It’s because of how memory works. The first example, s += ja, translates to two memory operations. Loosely, “fetch the integer (8 bytes), the value of s”, then “add ja”, then “store the result back into s”.

If two threads fetch s simultaneously, they get the same value. They update it, and store the result. They can’t really store simultaneously, one will store first, then the other will store its value, so the first updated value will be lost.

Now, in your vector example, the same fetch-update-store thing happens, but two different threads will access different memory locations because they have different jc. That is, each thread does not fetch and store the entire vector, only the particular location determined by ja, jb, jc. So there is no conflict.

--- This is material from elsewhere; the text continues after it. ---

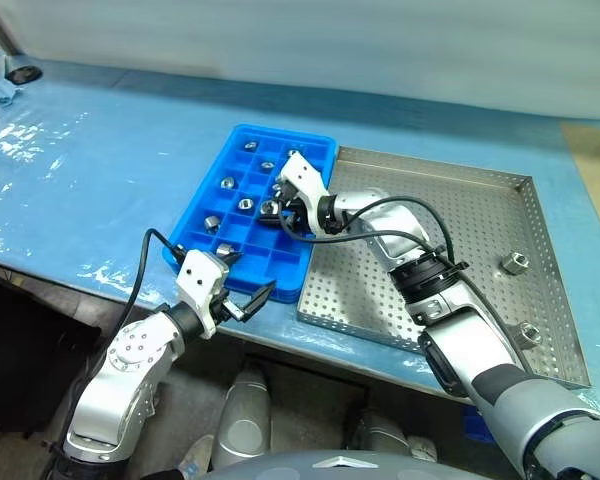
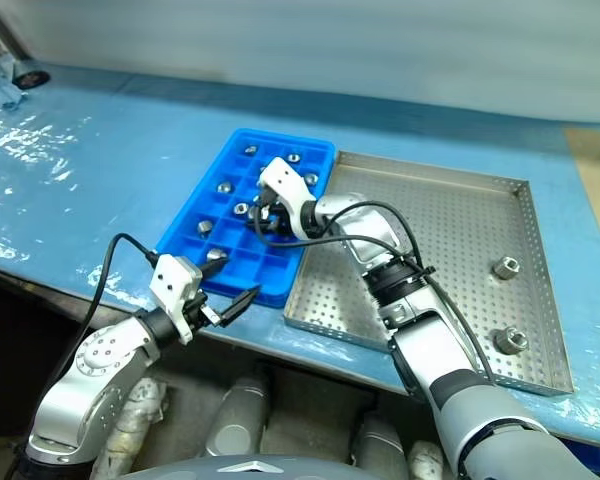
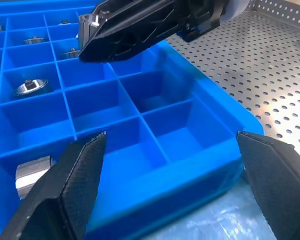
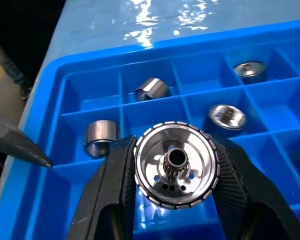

For some types of vectors, in particular BitVector, this is different. A BitVector is a vector of bits. The bits are packed, i.e. 64 bits are stored in an UInt64. When you have a bv = BitVector(rand(Bool, 128)), it’s stored as two UInt64s. However, you can access individual bits with bv[23] or bv[78], but memory can’t be fetched or stored bit by bit. You have to handle at least a whole byte (8 bits). So if you do e.g. a bv[23] ⊻= true to flip bit 23, behind the scenes the first UInt64 is fetched, the 23rd bit is flipped, and the entire UInt64 is written back. So you get the same problem as with your scalar update, different threads may happen to access the same memory location, i.e. the same UInt64.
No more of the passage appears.